Expected Results After Migration

Based on what we saw on staging:

  • Homepage TTFB: ~0.8s (down from 5.0s) — 83% faster
  • Homepage Total: ~1.2s (down from 10.9s) — 89% faster
  • Search TTFB: ~1.4s (down from 3.2s) — 56% faster
  • Search Total: ~2.7s (down from 6.5s) — 59% faster

On top of that: reduced server load (80-90% fewer PHP executions), lower hosting costs, better Core Web Vitals for SEO, and a noticeably snappier user experience.


Wrapping Up

This was one of those cases where the numbers speak for themselves. Same WordPress site, same backend API, same database — just swapping Apache for OpenLiteSpeed with LiteSpeed Cache gave us a 5-8x performance improvement across the board.
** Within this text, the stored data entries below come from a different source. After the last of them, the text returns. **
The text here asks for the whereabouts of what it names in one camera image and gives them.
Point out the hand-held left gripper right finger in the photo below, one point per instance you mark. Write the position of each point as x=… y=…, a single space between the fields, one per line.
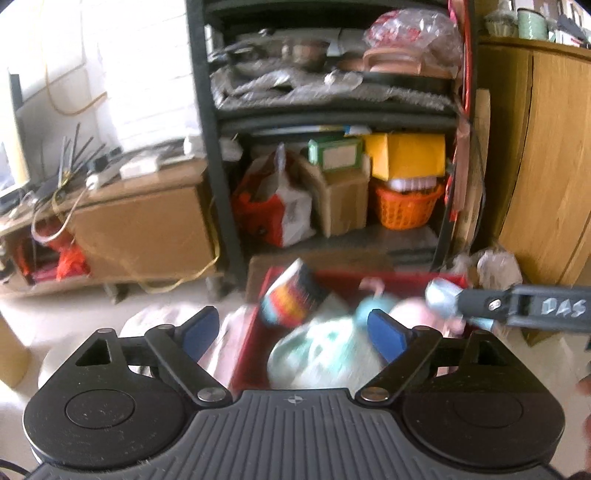
x=388 y=336

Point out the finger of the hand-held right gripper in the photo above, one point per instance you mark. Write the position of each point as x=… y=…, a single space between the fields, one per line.
x=508 y=304

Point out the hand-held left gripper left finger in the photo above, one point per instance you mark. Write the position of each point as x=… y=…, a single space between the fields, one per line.
x=199 y=330

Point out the pink pig plush toy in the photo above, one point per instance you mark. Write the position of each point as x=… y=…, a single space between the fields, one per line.
x=418 y=310

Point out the red box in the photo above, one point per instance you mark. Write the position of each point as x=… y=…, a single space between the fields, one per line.
x=251 y=355

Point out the pale green floral cloth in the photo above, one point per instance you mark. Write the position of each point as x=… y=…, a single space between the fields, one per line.
x=323 y=355

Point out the colourful striped box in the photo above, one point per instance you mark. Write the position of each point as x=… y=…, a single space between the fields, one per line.
x=291 y=295

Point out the large cardboard box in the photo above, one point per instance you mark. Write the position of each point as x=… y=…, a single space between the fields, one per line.
x=138 y=230

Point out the black shelf rack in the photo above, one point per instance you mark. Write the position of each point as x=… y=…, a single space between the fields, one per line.
x=231 y=207

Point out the orange plastic basket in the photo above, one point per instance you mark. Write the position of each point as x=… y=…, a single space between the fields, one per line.
x=406 y=207

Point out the small cardboard box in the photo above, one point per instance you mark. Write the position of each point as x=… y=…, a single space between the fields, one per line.
x=341 y=203

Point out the red and white plastic bag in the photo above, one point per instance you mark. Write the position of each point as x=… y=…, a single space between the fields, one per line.
x=286 y=217

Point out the wooden cabinet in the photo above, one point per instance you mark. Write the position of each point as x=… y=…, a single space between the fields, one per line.
x=545 y=161

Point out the leaning cardboard sheet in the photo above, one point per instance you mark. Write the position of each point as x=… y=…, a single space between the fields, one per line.
x=480 y=138

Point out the white power strip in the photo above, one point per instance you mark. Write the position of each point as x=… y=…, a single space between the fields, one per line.
x=138 y=168

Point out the yellow box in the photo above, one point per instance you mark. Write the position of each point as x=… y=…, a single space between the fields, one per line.
x=406 y=154

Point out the green box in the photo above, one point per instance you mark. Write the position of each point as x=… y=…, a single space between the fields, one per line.
x=337 y=154

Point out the cardboard piece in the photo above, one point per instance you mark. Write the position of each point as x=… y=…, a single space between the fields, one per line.
x=11 y=355

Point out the black rods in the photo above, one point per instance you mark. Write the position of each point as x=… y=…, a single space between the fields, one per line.
x=74 y=152

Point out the red hanging ribbon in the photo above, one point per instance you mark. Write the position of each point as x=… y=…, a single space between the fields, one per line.
x=466 y=69

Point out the bubble wrap sheet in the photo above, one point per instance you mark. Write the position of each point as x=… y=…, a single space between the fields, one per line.
x=277 y=92

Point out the pink clay pot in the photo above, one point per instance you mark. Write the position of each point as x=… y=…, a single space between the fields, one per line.
x=392 y=60

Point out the green canister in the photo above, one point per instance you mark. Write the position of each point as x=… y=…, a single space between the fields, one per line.
x=531 y=23

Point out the clear plastic bag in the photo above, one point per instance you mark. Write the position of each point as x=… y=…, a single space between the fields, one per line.
x=415 y=27
The only remaining bottleneck is the backend API averaging 2.33s response times, which is the next thing to tackle. But the web server swap alone already made a massive difference.

If you’re running WordPress on Apache and wondering if it’s worth switching, hopefully these numbers give you a clear answer.